> _WORK INSTRUCTIONS_: Below are some records. Count the lines with "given" in them and give nothing but the total.

> _RECORDS FOR THE TASK_:

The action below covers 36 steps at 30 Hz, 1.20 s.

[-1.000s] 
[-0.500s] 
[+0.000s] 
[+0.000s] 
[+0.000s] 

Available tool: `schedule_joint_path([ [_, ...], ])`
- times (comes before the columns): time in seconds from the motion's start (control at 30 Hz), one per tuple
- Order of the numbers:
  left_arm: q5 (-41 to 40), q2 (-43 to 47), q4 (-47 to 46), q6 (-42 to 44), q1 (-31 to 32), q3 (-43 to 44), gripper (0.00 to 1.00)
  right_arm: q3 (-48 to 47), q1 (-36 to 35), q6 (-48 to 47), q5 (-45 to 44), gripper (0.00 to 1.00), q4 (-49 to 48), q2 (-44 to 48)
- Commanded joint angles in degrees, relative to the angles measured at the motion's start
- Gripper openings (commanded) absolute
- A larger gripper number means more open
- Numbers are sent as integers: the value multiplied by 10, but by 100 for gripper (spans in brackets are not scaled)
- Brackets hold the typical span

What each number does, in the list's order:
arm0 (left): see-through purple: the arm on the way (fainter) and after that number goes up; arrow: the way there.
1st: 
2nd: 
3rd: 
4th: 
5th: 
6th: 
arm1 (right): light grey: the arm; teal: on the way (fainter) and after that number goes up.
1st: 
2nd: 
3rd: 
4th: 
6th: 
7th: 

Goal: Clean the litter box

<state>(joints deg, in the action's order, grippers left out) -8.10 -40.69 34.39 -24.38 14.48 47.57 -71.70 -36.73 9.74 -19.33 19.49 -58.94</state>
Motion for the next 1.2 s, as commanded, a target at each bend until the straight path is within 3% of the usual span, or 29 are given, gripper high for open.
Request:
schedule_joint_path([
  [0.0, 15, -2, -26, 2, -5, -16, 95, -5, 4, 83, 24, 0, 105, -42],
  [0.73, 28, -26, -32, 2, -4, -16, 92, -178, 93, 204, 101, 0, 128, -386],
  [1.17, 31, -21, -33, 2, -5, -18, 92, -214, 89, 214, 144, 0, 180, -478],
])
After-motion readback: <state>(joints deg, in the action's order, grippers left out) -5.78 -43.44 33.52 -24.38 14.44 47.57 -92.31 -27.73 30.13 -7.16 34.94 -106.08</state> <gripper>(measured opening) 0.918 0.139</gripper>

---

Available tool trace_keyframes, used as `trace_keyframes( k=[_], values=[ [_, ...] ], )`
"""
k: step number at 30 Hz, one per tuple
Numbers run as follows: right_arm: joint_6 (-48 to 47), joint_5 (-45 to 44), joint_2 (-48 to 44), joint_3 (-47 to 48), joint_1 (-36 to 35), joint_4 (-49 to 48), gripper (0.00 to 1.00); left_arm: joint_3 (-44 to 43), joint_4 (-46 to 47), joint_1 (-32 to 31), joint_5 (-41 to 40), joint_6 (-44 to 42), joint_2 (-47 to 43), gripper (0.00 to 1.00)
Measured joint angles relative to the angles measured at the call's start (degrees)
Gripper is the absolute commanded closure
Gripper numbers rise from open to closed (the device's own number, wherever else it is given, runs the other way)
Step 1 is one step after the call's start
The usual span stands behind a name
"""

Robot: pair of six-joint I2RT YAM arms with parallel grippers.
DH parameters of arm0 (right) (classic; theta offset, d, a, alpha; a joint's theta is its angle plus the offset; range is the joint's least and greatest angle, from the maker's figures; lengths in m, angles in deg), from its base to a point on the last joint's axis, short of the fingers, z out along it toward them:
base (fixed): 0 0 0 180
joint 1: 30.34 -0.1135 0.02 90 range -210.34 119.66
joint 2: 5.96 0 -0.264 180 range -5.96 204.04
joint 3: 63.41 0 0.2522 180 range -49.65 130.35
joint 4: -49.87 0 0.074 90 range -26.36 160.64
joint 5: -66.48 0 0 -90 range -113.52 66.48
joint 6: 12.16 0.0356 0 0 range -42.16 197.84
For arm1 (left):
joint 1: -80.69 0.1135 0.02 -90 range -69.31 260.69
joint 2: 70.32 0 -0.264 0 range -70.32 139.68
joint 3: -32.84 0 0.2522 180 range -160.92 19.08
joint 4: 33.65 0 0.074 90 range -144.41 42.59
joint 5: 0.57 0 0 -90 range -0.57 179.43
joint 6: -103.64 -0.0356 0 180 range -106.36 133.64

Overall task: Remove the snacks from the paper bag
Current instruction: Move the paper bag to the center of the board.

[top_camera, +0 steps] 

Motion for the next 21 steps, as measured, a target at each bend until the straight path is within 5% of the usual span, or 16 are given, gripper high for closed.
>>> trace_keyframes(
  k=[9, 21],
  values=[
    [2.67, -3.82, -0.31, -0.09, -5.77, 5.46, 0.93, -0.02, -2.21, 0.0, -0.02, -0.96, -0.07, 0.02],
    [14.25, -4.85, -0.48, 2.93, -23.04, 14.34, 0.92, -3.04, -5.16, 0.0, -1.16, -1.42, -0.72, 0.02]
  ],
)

> _EXERCISE OUTPUT_: 3